“Enquanto morrer não hei de esquecer aquele silêncio.
O dia 25 de Abril, ao contrário do que era o normal, começou com um enorme vazio. O rádio que os guardas costumavam ligar às primeiras horas da manhã na sala de convívio do Pavilhão B, permitindo que ouvíssemos a emissão da Renascença, não estava em lado nenhum. Tinham-no retirado.
O guarda de serviço ao pavilhão B argumentou que estava avariado e fora para reparação.
E, logo ali, percebemos que alguma coisa acontecera. Foi como que uma premonição que ficou a pairar no ar. O silêncio implicava que nos queriam cortar a ligação ao exterior e isso só podia querer dizer algo…
Entreolhávamo-nos, questionando e apresentando hipóteses em surdina. Nessa altura, creio que todos tivémos medo. Não se sabia o que estava a acontecer (…). O pior foi a hora das visitas, porque não pudemos ver ninguém.
Um grupo de presos organizou-se e exigiu que o Diretor da Cadeia os recebesse. Mais silêncio.
Não sabíamos, é claro, que, rio acima, rio abaixo, os cravos iam pintando todo o país.
Oitenta e nove mil quilómetros quadrados de passos são muitos passos para andar, Abril marchando, um país a fazer-se poema, a rosa e a espada calando a espingarda.
E nós, é claro, tivémos de esperar em silêncio, na ignorância e no desconhecimento.
Dentro do pavilhão, cada vez mais isolado, o chefe dos guardas foi coagido a confessar: ocorrera, em Lisboa, um levantamento militar, sob a direção do Movimento das Forças Armadas e do general Spínola. (…)

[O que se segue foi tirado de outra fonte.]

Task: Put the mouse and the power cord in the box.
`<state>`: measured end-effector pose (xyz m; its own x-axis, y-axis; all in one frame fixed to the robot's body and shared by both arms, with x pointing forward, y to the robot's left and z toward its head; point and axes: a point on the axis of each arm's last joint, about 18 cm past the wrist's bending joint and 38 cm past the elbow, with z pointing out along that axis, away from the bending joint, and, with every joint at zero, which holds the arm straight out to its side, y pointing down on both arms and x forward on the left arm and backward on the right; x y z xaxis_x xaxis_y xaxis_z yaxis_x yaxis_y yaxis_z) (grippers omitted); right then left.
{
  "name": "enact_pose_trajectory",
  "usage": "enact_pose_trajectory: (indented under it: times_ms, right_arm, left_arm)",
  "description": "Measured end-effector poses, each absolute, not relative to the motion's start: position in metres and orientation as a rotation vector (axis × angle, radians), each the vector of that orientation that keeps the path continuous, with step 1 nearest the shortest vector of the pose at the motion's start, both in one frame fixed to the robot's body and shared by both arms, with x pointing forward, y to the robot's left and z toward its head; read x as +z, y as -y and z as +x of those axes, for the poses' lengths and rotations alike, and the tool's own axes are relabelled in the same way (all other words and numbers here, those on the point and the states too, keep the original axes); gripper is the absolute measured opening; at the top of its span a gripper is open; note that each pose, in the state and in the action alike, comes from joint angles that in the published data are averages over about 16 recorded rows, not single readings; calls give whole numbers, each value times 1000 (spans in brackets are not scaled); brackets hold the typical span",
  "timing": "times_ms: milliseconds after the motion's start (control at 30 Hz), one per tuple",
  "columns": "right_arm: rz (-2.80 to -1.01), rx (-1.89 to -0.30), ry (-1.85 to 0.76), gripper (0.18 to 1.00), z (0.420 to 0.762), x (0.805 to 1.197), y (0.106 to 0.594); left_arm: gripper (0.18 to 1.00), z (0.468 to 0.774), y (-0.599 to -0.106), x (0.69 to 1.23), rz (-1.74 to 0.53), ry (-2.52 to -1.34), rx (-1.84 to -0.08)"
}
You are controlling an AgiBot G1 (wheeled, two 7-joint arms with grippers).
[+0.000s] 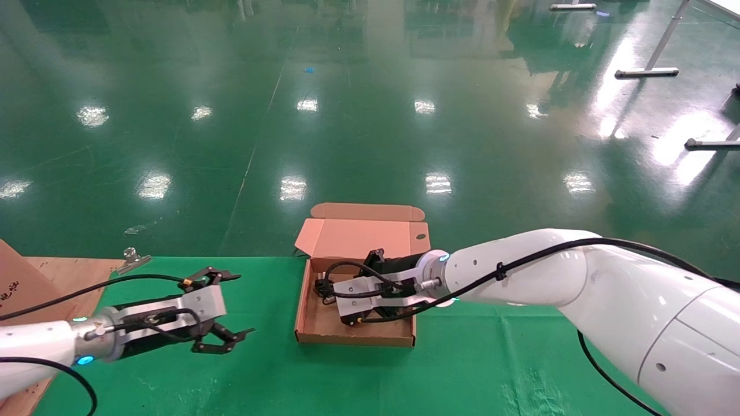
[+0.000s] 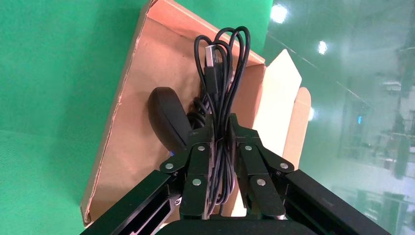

Quando esta informação circulou, como um rastilho, houve um júbilo imediato. Vivas proferidos aos altos berros, a euforia e a esperança contaminaram-nos a todos, como uma faísca rebentando uma barragem.
Porém, logo de seguida, hesitámos. Afinal, podia ser um golpe militar para depor uma forma de ditadura e a substituir por outra. Um burburinho de receio e dúvidas impeliu-nos a agir com celeridade.
Muito, muito rapidamente, organizámo-nos, porque, ao mesmo tempo, percebemos que as nossas vidas e a nossa liberdade podiam estar em risco.”